We can still continue to fight the fight, to pursue a more just society, to make a difference in the world while also caring for ourselves. In fact, if we stop caring for ourselves, we are likely to at some point stop being able to care for others and I finally realized that I was reaching that point. It is not incumbent upon us to finish the task, but we are also not free to desist from it…
By returning to myself, by making myself as whole as the round challah of the High Holy Days, I was able to understand that making a professional shift was not the same thing as walking away from my life work and passion. It was actually the opposite… walking away from one particular role is the exact thing I needed to do in order to walk toward a world where I could achieve my highest professional potential.
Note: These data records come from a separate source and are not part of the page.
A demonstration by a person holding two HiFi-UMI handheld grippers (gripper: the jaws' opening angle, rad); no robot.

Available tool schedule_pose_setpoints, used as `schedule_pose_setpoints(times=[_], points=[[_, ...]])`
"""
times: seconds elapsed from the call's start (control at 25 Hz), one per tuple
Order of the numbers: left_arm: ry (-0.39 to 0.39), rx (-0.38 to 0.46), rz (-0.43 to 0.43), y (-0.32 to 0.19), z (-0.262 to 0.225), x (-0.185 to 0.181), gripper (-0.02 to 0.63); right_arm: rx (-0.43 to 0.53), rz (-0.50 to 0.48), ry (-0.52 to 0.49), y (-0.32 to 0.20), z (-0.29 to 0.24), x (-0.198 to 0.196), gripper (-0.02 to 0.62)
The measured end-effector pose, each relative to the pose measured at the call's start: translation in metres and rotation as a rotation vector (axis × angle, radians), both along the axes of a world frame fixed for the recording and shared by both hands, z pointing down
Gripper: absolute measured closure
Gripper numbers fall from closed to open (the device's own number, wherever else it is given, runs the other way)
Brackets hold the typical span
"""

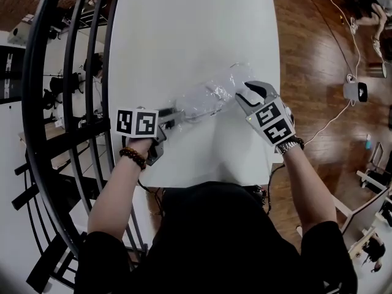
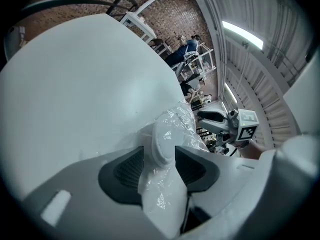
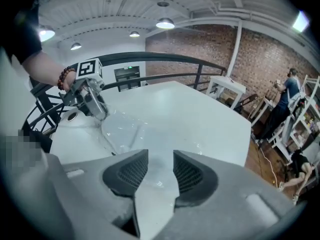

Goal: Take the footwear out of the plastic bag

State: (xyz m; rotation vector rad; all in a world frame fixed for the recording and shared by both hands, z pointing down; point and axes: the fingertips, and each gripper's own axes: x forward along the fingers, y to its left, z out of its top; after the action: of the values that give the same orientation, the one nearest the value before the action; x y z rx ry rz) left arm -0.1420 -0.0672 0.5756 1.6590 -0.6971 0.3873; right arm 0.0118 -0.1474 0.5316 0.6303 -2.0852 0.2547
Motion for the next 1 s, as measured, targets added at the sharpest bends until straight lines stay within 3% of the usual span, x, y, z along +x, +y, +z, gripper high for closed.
schedule_pose_setpoints(times=[0.16,0.36,0.76,1.0], points=[[-0.005,-0.016,-0.008,0.002,0.002,-0.001,0.39,-0.049,0.057,0.047,-0.009,0.014,0.025,0.453],[0.001,-0.046,-0.018,0.005,0.006,-0.001,0.385,-0.115,0.062,0.08,-0.005,0.038,0.032,0.453],[0.06,-0.077,-0.053,0.001,0.006,0.009,0.371,-0.117,0.044,0.064,-0.007,0.042,0.031,0.454],[0.099,-0.098,-0.053,0.0,0.011,0.019,0.411,-0.118,0.042,0.048,-0.004,0.043,0.028,0.456]])
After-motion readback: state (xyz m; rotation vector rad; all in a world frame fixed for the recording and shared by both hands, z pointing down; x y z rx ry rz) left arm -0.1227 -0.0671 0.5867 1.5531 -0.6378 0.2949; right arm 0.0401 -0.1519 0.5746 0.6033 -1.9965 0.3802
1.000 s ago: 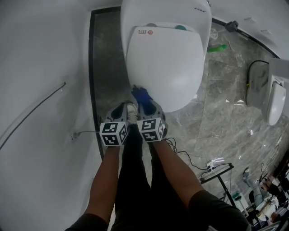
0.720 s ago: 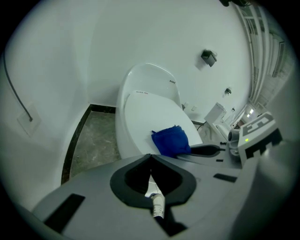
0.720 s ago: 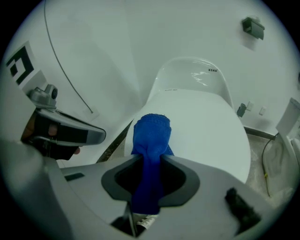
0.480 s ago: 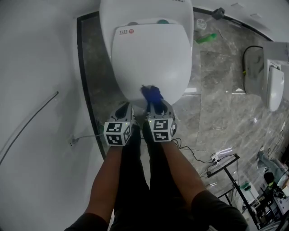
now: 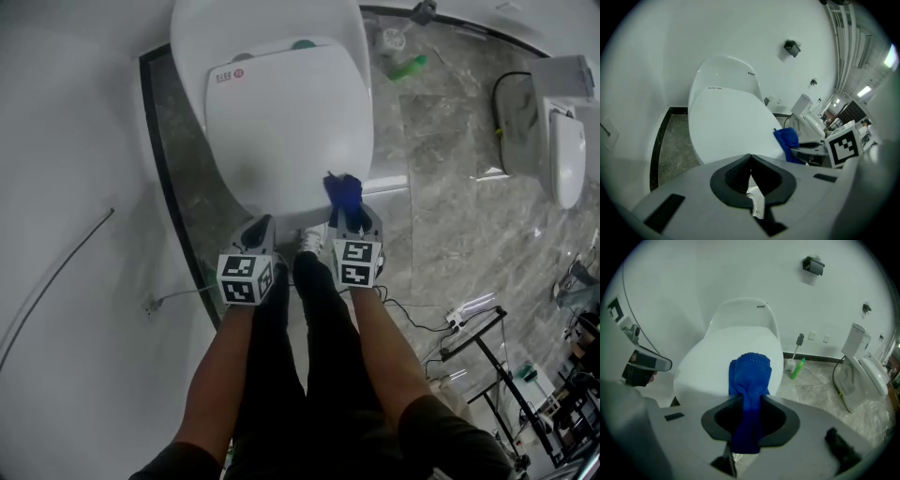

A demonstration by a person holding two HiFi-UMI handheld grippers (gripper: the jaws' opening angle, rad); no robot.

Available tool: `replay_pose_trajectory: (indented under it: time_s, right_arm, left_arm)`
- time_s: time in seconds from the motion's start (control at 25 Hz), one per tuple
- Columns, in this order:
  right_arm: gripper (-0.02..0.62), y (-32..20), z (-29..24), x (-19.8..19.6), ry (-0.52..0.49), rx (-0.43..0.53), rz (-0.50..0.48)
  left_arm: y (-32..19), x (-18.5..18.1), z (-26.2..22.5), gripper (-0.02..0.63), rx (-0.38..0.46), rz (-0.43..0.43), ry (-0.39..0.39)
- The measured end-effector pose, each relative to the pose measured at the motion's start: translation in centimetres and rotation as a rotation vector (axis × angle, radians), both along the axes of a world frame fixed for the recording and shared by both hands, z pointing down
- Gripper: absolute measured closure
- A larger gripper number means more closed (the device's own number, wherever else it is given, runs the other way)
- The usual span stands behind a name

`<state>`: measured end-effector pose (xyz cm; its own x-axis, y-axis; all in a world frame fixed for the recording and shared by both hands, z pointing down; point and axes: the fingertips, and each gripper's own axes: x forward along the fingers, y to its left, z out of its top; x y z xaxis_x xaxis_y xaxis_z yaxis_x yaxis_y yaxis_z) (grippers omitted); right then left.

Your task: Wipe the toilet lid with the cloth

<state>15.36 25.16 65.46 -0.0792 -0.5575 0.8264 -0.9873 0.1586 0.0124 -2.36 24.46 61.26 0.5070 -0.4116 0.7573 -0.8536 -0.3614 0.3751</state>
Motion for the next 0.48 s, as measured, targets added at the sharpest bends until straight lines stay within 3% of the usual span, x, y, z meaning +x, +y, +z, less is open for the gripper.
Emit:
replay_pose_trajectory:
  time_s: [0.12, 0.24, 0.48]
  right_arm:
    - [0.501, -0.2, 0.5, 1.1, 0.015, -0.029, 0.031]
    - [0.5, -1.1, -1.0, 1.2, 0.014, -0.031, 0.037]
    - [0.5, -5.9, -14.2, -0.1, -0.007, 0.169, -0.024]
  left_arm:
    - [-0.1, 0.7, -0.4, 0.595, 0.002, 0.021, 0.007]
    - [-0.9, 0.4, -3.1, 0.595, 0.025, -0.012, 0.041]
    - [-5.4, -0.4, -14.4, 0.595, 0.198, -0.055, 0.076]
And I only got there by embracing the teaching of this beautiful text. Our mistakes will always be there. As will the mistakes that others have made to harm us. Injustice will always exist in this world. If we want to meaningfully address any of these things, we need to do so from a place of self-love and empathy, not shame, pity, or anger.
So my friends, my hope for you all this Rosh Hashanah is to find and embrace your inherent goodness and worthiness. To see teshuvah through the lens of returning to the merit you already have inside you, and the gifts you are capable of giving to the world when you become whole.